…continued
Well, ultimately, it is sin, isn't it? I cannot put my finger on it, but didn't Paul warn us against comparing ourselves to others? It's not only sinful, and unhelpful to your walk – obviously in particular comparing oneself to the wicked who will inherit nothing at all – but it's comparing apples and oranges. Your path is not their path, and their path is not yours. Some believers will go through the entirety of their lives in blissful peace, every plan they set comes to pass, every ambition succeeds, every week they receive some new blessing, and it's not necessarily a matter of perspective, it is simply that they are blessed. Yet others will struggle and groan and misfortune will follow them at every step.
Yet, it has nothing to do with sin, nothing to do with their personal qualities, and nothing to do with their behaviours*. "I will be gracious to whom I will be gracious, and will show mercy on whom I will show mercy." It may be galling, and it may seem unfair, but the simple and fundamental truth is that God does not treat all of His children alike, much less the same. I mean, I'll just point to the faithful of Kolkata and compare with the faithful of Beverley Hills. Is one more blessed in this life because of something they did to earn it? Do we think they are somehow better human beings because they are blessed? I know plenty of church goers will tell me so. This vile prosperity doctrine is not yet dead. Yet, didn't Christ Himself tell us that in this new age, each man will be cursed only for his own sin and not for the sin of his forebears? Did He not ask about the people killed when the tower collapsed (tower in Siloam; Lk13:4)? Thus, a man's sins do not determine his life, much less his circumstances. (At least not entirely. It is true that a sinning believer will incur discipline, but not wrath, says the author of Hebrews, but for reproof, correction, for being properly raised as His children.)
Pic related. Each of us are called to walk a path God has prepared for us, yet NO two paths are the same. This life is a marathon, a race, almost just against ourselves: But let each one test his own work, and then his reason to boast will be in himself alone and not in his neighbour. For each will have to bear his own load. (Gal6:4-6)

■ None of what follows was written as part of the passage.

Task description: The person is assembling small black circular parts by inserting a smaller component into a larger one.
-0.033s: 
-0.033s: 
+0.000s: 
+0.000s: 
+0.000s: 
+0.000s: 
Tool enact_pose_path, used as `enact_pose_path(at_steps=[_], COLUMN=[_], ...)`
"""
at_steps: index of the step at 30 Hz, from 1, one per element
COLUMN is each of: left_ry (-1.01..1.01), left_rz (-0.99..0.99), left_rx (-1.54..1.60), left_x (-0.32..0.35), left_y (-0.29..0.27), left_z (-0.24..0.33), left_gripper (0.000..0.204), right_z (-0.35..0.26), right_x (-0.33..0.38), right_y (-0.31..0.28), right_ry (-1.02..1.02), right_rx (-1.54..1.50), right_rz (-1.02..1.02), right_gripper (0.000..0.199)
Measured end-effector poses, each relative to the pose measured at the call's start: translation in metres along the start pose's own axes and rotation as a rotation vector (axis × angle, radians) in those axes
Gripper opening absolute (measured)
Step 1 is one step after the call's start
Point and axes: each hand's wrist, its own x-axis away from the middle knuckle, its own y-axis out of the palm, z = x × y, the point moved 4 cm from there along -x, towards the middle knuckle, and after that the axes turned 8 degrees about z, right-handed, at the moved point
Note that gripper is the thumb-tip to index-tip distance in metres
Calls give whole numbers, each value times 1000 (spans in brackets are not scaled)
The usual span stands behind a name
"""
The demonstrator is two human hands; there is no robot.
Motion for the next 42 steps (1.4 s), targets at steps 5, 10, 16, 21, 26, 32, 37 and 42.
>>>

* I accept that there is a caveat to be applied that some people might be their own worst enemies. But, even then, let us reason on this: how did they come to be so? Is it a flaw in their character? Is it because they have IQs of 67? Who gave them this IQ? Who gave them drug-adled parents who taught them that love is just a word or that cigarettes are for burning on skin? Who cursed them with psychological or biochemical pre-disposition to alcohol addiction? Who gave them spina bifida at birth to cripple their legs, or a 47th chromosome to cripple their intellect and shorten their lives? Ah, and shall we embrace the newest issue for the Church to tackle: who was it that gave them a brain cursed to love their own gender improperly?
Some people the Lord simply chooses to have paths of difficulty for His own Glory's sake. Envy is, in some ways, not only a sin afflicting the "less blessed" but stands as an admonition to the rest of us to remember that the burdens God gave us were meant to be shared by the WHOLE Church, not by the individual alone. "Bear one another's burdens," Paul wrote, "and so fulfill the law of Christ." This applies equally to those in our congregations who bear physical burdens, but also emotional, psychological, intellectual, spiritual and even moral burdens. And we ought not tire of the job. If we have been largely spared and yet granted blessed lives, how much more does God demand of us to support others in the same servitude and love Christ displayed? I am convinced that no man lives in a seven bedroom mansion on a 40 acre block without the Lord also demanding so much more from Him than the man who struggles to hold a job because his mother drank while pregnant, or, for that matter, was born in Nigeria. I fear there will be many of us who will bear great shame before Christ come the judgement day, when our selfishness and self-obsession about what we felt we did lack blinded us to what we had to share with the congregation of Christ's Holy Church.
To my mind, if I am overcome with envy of others – be it of money, materialism, talents, IQ, lives, anything – I ought remind myself of what few "coins" I am left with can represent to someone who has even less. The poor, Our Lord said, we will always have with us. He wasn't just talking about material wealth.